Using data from unverified sources
When you compile a dataset on a business community, would you include into it unverified information derived from low-quality sources such as blogs or forums? Depends on the purpose of the database.
The commercial data providers we know are most likely to refrain from collecting such data and putting it into the system. The first reason is that, liability disclaimers aside, they all advertise to their customers the quality of their data, and having unverified, potentially faulty data in the system would certainly contaminate the overall quality of the dataset.
The second reason is risk planning as far as data provider’s legal liability is concerned. Such systems — much more open for third party review by definition than ours — are widely used for KYC checks and journalist work, and publicizing a faulty statement or basing a commercial decision on it could bring potential legal repercussions for the data company.
A different approach is warranted if the data is to be used for investigations. In the investigatory scenario no information is to be discarded simply because it was not printed in a reputable publication. It could very well happen that a statement from a dodgy source can later be used to link together pieces of data which would otherwise remain unrelated. In fact, it could initially be the only link between those pieces of data, and further in-depth research would then confirm — through more authoritative sources — that the link is a valid one.
Example. A social network post contains an assertion that Swiss lawyer X is fronting Mr. A, a PEP. There is nothing, so far, in the media or official records (courts / corporate etc.) to substantiate that assertion. We record it anyway and a link gets stored in the system, albeit with a high ’potential to be untrue’ rating. Within a year, previously unavailable records get imported into the dataset showing that an LLC owned by an offshore company where Mr. X is a director purchased a house from Mr. A, at the same time when it was reported that criminal proceedings were commenced against Mr. A. «Two coincidences» in this case are certainly a clue, if not a pattern.
That is why, contrary to the marketing message of many business data providers, we do not insist on all our data having a first class provenance. To enrich our system we use data from both authoritative sources and those of unknown quality (or, rather, known low quality). The main function of the system is to generate leads and clues for further research and not provide verified statements of fact. (When we do analytical work for clients on the basis of the system, our user agreement fully reflects that).
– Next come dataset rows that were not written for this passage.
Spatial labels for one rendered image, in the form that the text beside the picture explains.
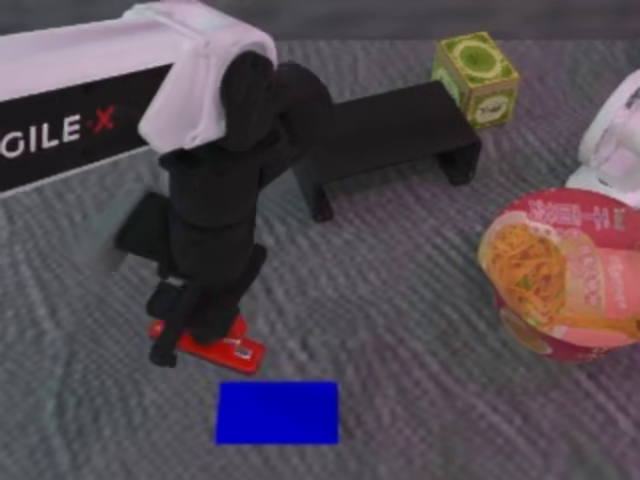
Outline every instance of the red letter x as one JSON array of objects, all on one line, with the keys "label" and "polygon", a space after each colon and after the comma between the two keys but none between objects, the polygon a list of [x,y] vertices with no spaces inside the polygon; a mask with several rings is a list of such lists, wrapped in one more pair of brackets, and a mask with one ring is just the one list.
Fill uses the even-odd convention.
[{"label": "red letter x", "polygon": [[93,133],[98,133],[102,129],[111,130],[113,128],[113,105],[109,105],[105,110],[96,108],[96,118],[98,123],[93,127]]}]

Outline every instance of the pink noodle cup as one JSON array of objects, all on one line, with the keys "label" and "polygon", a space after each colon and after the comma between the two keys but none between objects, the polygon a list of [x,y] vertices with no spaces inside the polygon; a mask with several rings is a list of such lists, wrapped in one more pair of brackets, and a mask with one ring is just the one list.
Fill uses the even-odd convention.
[{"label": "pink noodle cup", "polygon": [[[483,236],[478,257],[485,271],[493,236],[506,225],[523,222],[553,242],[575,232],[586,234],[595,245],[597,256],[592,256],[589,263],[589,255],[579,257],[581,254],[576,253],[570,262],[571,268],[581,267],[582,276],[576,278],[591,288],[585,289],[584,301],[597,304],[611,325],[635,315],[640,320],[640,294],[635,292],[640,284],[638,212],[586,190],[559,188],[526,195],[509,205]],[[494,292],[505,329],[520,345],[539,355],[565,362],[589,362],[637,343],[635,338],[615,329],[560,325],[543,331],[510,308],[495,285]]]}]

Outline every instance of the instant noodle cup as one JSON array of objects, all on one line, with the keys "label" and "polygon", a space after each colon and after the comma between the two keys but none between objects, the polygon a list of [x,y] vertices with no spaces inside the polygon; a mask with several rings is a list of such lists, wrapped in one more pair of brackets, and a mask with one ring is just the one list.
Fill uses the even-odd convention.
[{"label": "instant noodle cup", "polygon": [[532,193],[478,251],[500,319],[529,350],[584,362],[640,340],[640,213],[590,191]]}]

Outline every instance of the gray tablecloth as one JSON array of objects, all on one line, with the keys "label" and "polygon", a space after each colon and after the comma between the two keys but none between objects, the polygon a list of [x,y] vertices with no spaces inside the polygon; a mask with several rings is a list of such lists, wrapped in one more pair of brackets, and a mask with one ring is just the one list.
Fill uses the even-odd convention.
[{"label": "gray tablecloth", "polygon": [[[523,81],[513,121],[482,132],[479,172],[450,187],[429,159],[332,188],[314,224],[287,174],[265,193],[269,263],[244,302],[269,347],[259,378],[333,379],[336,447],[218,448],[217,384],[181,357],[147,362],[153,267],[99,279],[67,259],[69,229],[140,155],[0,202],[0,479],[638,479],[640,350],[589,366],[538,358],[501,331],[476,247],[517,196],[558,186],[581,134],[640,65],[640,43],[503,43]],[[431,42],[295,42],[337,100],[424,81]]]}]

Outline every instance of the gray fabric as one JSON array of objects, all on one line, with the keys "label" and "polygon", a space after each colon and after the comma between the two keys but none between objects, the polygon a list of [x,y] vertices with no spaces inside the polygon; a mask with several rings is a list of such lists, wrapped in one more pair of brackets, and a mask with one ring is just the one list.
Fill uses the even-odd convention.
[{"label": "gray fabric", "polygon": [[[489,31],[503,39],[632,39],[636,0],[203,0],[282,40],[433,39]],[[116,18],[144,0],[2,0],[0,32]]]},{"label": "gray fabric", "polygon": [[[558,186],[640,43],[502,43],[523,82],[513,121],[483,131],[479,172],[450,187],[434,162],[331,189],[314,224],[290,174],[261,201],[270,259],[243,310],[268,345],[258,378],[333,379],[342,444],[218,448],[217,383],[181,357],[150,366],[153,266],[111,279],[67,259],[66,232],[124,179],[160,181],[151,155],[0,203],[0,479],[622,480],[640,478],[640,350],[549,363],[499,327],[476,263],[483,229],[525,192]],[[423,81],[430,42],[292,42],[337,100]]]}]

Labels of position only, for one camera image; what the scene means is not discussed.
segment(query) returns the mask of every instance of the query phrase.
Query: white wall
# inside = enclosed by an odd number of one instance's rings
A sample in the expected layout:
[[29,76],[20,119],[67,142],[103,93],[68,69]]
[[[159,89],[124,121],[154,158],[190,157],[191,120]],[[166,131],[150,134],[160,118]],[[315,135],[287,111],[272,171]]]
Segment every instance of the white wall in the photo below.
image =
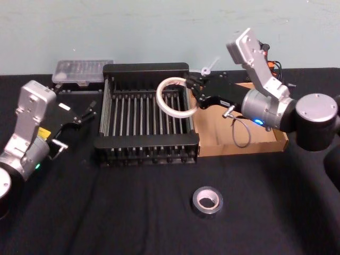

Data providers for our system routinely derive it from:
- publications of any ’leaks’, including document images
- documents from civil and criminal proceedings, not officially published
- pdf files of business and legal documents appearing on the internet
- posts on social media, including document images
- forum posts and comments triggering a keyword search for names of people (including known nicknames), entities or businesses
- blogs, including anonymous ’compromat leaking’ blogs
- private reports and opinions from expert sources
- etc. etc. etc.
here are many reasons why some valuable data would appear only in a low quality source and never make it elsewhere. Mainstream media are sensitive to libel / defamation / breach of privacy etc. lawsuit risks; anonymous, low-quality platforms are not. Social media also tolerate ’leaks’ and ’compromat’ with ease, because its operators rely on the ’platform’ exemption providing immunity from liability for hosting user generated content.
A million-dollar question is how can we properly deal with the risk that a certain data element may be untrue, so that it is not assigned the same degree of trust as, for example, the data directly obtained from State-run corporate registers. We have developed a set of data attributes and ways to process those attributes to deal with this issue. The multi-dimensional architecture of the dataset allows each data point to have properties attributable to it, such as source, time and — in this case — potential to be untrue. Algorithms solving analytical tasks within the system are formulated to take due regard of such attributes.